• _YOUR GOAL_
Find the string "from" in the entries and copy each line that has it.

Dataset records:
##############################

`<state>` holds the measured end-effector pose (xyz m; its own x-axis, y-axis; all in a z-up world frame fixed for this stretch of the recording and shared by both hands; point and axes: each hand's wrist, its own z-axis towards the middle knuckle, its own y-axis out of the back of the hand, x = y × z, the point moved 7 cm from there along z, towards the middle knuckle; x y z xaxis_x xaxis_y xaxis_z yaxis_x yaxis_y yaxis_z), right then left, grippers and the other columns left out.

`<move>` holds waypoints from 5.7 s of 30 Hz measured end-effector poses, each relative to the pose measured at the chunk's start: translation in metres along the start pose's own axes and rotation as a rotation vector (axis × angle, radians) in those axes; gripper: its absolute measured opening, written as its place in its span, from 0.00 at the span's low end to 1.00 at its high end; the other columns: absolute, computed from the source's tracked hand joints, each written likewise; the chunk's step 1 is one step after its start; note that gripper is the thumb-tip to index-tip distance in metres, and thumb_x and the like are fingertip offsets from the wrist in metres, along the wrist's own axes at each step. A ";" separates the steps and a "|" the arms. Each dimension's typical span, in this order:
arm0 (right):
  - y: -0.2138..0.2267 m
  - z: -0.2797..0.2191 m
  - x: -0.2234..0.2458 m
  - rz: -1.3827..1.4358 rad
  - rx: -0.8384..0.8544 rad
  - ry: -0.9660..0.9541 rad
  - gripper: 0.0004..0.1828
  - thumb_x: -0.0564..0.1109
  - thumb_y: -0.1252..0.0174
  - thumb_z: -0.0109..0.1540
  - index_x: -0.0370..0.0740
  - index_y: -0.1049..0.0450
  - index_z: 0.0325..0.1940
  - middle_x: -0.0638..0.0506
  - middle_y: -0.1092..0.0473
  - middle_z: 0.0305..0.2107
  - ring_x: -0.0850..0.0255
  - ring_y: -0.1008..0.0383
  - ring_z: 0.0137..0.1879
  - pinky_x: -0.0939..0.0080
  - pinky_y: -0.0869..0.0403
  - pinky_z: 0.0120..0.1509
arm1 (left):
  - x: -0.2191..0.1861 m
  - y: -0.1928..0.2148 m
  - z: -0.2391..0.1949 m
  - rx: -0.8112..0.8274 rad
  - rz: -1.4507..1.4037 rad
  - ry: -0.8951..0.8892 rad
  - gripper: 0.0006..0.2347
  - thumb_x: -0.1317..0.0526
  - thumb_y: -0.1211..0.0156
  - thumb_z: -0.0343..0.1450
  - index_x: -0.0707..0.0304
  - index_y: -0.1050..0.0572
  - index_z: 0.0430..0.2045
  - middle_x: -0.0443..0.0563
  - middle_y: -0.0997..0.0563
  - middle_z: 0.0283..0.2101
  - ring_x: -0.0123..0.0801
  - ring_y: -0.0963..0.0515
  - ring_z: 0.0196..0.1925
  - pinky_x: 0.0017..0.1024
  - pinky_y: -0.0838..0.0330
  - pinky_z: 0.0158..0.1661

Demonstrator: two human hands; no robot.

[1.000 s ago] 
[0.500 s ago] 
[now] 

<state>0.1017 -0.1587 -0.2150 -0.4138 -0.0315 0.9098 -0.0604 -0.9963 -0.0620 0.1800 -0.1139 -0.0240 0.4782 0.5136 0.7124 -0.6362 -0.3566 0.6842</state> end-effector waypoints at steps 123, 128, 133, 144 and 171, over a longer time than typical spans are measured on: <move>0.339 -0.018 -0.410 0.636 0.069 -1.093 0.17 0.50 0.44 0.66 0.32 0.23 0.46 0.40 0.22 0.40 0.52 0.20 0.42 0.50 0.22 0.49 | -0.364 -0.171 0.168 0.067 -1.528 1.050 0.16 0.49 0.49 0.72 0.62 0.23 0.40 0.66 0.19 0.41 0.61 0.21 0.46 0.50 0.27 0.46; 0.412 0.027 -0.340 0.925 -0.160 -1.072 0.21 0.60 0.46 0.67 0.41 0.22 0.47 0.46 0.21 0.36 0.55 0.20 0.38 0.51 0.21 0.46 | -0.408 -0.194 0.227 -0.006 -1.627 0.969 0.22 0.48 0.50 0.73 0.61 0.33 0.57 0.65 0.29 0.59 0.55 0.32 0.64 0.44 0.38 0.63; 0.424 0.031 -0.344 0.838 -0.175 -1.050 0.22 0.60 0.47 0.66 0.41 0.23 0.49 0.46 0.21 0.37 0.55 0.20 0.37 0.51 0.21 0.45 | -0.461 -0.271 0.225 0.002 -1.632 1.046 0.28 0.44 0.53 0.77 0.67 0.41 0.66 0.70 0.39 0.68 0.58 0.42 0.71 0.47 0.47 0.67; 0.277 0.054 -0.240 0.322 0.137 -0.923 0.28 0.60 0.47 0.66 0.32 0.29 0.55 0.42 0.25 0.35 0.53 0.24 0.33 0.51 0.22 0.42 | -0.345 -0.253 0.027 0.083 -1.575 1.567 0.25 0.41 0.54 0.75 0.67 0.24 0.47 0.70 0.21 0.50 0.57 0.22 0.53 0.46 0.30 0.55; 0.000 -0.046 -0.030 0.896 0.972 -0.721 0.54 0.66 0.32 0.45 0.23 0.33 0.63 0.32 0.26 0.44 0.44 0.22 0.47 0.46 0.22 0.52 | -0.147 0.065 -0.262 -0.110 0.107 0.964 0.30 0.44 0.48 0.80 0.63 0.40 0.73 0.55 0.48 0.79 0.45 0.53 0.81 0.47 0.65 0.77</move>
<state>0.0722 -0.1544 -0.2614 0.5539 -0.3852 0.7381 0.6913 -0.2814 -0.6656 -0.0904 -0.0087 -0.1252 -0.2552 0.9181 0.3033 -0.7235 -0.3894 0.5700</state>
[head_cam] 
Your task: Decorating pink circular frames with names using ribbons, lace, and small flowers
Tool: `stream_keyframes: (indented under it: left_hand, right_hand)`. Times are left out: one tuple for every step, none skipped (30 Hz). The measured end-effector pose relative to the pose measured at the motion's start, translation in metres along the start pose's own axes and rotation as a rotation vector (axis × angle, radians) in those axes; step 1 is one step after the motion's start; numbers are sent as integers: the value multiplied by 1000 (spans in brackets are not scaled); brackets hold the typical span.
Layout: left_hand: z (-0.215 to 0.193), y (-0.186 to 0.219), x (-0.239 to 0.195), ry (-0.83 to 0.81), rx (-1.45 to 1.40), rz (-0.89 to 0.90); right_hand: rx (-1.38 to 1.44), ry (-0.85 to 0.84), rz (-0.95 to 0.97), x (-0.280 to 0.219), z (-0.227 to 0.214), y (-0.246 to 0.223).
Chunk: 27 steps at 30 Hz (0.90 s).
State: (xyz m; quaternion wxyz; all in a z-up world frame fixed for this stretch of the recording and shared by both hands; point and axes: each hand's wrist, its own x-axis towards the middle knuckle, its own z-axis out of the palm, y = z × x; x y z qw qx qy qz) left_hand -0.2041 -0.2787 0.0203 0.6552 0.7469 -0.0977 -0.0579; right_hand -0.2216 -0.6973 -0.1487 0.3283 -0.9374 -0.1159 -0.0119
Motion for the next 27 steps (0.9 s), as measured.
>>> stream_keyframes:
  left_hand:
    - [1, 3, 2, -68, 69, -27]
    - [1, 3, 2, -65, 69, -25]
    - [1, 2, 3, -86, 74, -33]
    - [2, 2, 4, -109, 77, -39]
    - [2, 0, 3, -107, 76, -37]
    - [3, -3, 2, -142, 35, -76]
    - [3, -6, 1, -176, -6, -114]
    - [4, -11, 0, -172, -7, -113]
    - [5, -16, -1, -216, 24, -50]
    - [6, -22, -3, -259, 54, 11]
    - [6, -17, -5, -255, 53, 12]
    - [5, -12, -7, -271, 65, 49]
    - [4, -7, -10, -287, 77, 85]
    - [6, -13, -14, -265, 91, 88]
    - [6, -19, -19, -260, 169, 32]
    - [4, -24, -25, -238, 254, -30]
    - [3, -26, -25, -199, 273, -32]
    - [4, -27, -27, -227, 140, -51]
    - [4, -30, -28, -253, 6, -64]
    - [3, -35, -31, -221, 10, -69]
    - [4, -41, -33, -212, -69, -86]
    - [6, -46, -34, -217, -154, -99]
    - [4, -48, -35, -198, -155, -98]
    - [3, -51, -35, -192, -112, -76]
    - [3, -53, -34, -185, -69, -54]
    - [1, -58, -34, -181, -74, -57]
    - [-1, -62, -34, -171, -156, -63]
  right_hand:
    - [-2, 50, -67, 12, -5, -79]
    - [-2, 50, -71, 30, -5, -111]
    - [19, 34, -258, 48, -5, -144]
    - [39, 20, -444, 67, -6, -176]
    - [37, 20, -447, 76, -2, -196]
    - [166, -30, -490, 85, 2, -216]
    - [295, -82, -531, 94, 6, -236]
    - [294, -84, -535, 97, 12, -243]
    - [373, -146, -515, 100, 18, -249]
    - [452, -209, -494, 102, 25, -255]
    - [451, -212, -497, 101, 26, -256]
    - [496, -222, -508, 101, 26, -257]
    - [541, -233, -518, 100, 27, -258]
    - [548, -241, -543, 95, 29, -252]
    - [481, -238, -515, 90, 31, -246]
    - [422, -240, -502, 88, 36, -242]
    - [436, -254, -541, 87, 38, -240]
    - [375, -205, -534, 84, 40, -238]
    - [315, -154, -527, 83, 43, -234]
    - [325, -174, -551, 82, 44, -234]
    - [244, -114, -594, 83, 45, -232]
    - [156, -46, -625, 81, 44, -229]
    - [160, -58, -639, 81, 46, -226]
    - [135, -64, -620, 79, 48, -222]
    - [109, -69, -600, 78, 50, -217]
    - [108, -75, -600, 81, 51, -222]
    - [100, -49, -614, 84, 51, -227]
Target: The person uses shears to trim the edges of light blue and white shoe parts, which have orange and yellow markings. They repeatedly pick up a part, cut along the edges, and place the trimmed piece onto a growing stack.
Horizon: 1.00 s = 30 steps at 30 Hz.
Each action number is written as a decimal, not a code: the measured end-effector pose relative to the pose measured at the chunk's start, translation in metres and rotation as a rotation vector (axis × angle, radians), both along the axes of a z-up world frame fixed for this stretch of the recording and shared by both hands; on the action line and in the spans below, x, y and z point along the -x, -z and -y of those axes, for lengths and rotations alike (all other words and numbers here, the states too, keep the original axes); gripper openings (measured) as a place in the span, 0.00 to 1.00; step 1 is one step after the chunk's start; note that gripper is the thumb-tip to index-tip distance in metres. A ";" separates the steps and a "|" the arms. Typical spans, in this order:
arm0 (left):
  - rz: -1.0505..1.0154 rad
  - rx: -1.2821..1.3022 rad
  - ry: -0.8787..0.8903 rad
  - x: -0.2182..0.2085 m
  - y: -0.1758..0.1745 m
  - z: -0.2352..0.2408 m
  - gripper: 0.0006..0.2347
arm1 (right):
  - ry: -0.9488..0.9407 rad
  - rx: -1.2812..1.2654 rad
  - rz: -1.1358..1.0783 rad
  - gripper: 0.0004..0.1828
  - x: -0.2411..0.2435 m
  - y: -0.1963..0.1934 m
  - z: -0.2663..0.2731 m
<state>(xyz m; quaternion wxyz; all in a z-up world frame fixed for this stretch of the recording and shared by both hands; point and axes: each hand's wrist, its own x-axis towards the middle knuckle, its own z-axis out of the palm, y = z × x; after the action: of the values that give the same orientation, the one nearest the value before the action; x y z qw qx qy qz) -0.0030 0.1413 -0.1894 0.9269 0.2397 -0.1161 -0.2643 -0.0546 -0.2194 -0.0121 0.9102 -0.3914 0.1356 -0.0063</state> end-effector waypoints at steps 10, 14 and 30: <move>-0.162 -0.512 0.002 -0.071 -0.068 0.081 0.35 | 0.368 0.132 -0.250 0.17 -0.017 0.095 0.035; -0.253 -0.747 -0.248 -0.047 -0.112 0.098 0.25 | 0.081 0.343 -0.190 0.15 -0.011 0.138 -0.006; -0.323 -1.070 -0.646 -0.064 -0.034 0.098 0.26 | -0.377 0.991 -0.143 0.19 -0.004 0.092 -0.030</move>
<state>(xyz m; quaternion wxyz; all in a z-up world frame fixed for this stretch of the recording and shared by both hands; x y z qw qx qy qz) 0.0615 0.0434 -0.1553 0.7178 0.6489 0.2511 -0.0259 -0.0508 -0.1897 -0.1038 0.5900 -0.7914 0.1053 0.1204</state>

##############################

• _RESPONSE TO THIS EXERCISE_
`<state>` holds the measured end-effector pose (xyz m; its own x-axis, y-axis; all in a z-up world frame fixed for this stretch of the recording and shared by both hands; point and axes: each hand's wrist, its own z-axis towards the middle knuckle, its own y-axis out of the back of the hand, x = y × z, the point moved 7 cm from there along z, towards the middle knuckle; x y z xaxis_x xaxis_y xaxis_z yaxis_x yaxis_y yaxis_z), right then left, grippers and the other columns left out.
`<move>` holds waypoints from 5.7 s of 30 Hz measured end-effector poses, each relative to the pose measured at the chunk's start: translation in metres along the start pose's own axes and rotation as a rotation vector (axis × angle, radians) in those axes; gripper: its absolute measured opening, written as its place in its span, from 0.00 at the span's low end to 1.00 at its high end; the other columns: absolute, computed from the source's tracked hand joints, each written likewise; the chunk's step 1 is one step after its start; note that gripper is the thumb-tip to index-tip distance in metres, and thumb_x and the like are fingertip offsets from the wrist in metres, along the wrist's own axes at each step. A ";" separates the steps and a "|" the arms. Each dimension's typical span, in this order:

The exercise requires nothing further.